Il voulait passer derrière Scipio, qui se retournait toujours la
tête haute et la lèvre frémissante.
    En regardant du côté de M. Richter, je
vis qu’il excitait son chien en dessous ; le père Schmitt s’en
aperçut aussi, car il s’écria :
    – Monsieur Richter, vous avez tort
d’exciter votre chien. Ce caniche, voyez-vous, est un chien de
soldat, rempli de finesse et qui connaît toutes les ruses de la
guerre. Le vôtre est peut-être d’une vieille race ; mais,
prenez garde, celui-ci serait bien capable de l’étrangler.
    – Étrangler mon chien ! s’écria
Richter ; il en avalerait dix comme ce misérable roquet ;
d’un coup de dent il lui casserait l’échine !
    En entendant cela, je voulus me sauver avec
Scipio, car M. Richter excitait toujours son grand Max, et
tous les buveurs se retournaient en riant pour voir la bataille.
J’avais envie de pleurer ; mais le vieux Schmitt me retenait
par l’épaule en me disant tout bas :
    – Laissez faire, laissez faire… ne
craignez rien, Fritzel ; je vous dis que votre chien connaît
la politique… l’autre n’est qu’une grosse bête qui n’a rien vu.
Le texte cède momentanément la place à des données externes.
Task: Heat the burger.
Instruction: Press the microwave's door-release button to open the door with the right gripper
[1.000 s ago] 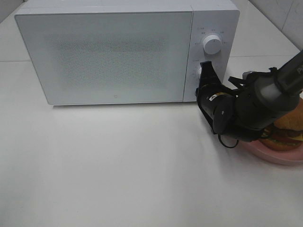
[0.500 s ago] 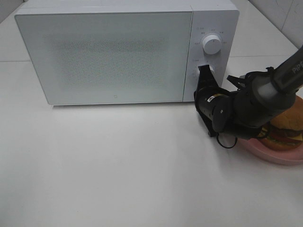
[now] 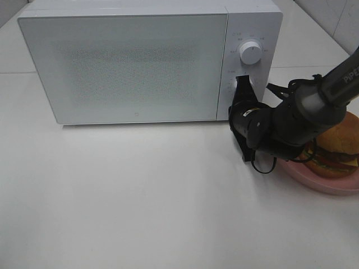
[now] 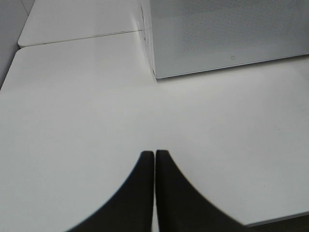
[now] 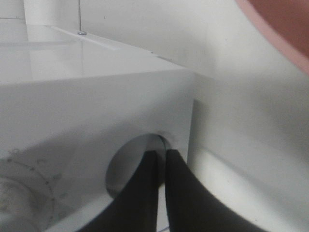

    Et se tournant vers Scipio, il lui répétait
toujours :
    – Attention ! attention !
    Scipio ne bougeait pas ; il se tenait le
derrière dans le coin de la fenêtre, la tête droite, ses yeux
luisants sous ses grands poils frisés, et, dans le coin de sa
moustache tremblotante, on voyait une dent blanche très
pointue.
    Le grand roux s’avançait la tête penchée et le
poil hérissé tout le long de son échine maigre. Ils grondaient tous
deux, jusqu’au moment où Max fit un bond pour saisir Scipio à la
gorge ; aussitôt trois ou quatre éclats de voix brefs,
terribles, partirent à la fois. Scipio s’était baissé pendant que
l’autre l’attrapait à la tignasse, et d’un coup de dent sec il lui
faisait claquer la patte. C’est alors qu’il fallut entendre les
cris plaintifs de Max, et qu’il fallut le voir se glisser en
boitant sous les tables ; il filait comme un éclair entre les
jambes, en répétant ses cris aigus qui vous perçaient les
oreilles.
    M. Richter s’était levé furieux pour
tomber sur Scipio ; mais, au même instant, le mauser avait
pris son bâton au coin de la porte, et disait :
    – Monsieur Richter, si votre grosse bête
est mordue, à qui la faute ? Vous l’avez assez excitée ;
maintenant elle est peut-être estropiée, ça vous
apprendra !
    Et le vieux Schmitt, riant jusqu’aux larmes,
faisait mettre Scipio entre ses genoux et criait :
    – Je savais bien qu’il connaissait les
finesses de la guerre ; hé ! hé ! hé ! nous
avons remporté les drapeaux et les canons.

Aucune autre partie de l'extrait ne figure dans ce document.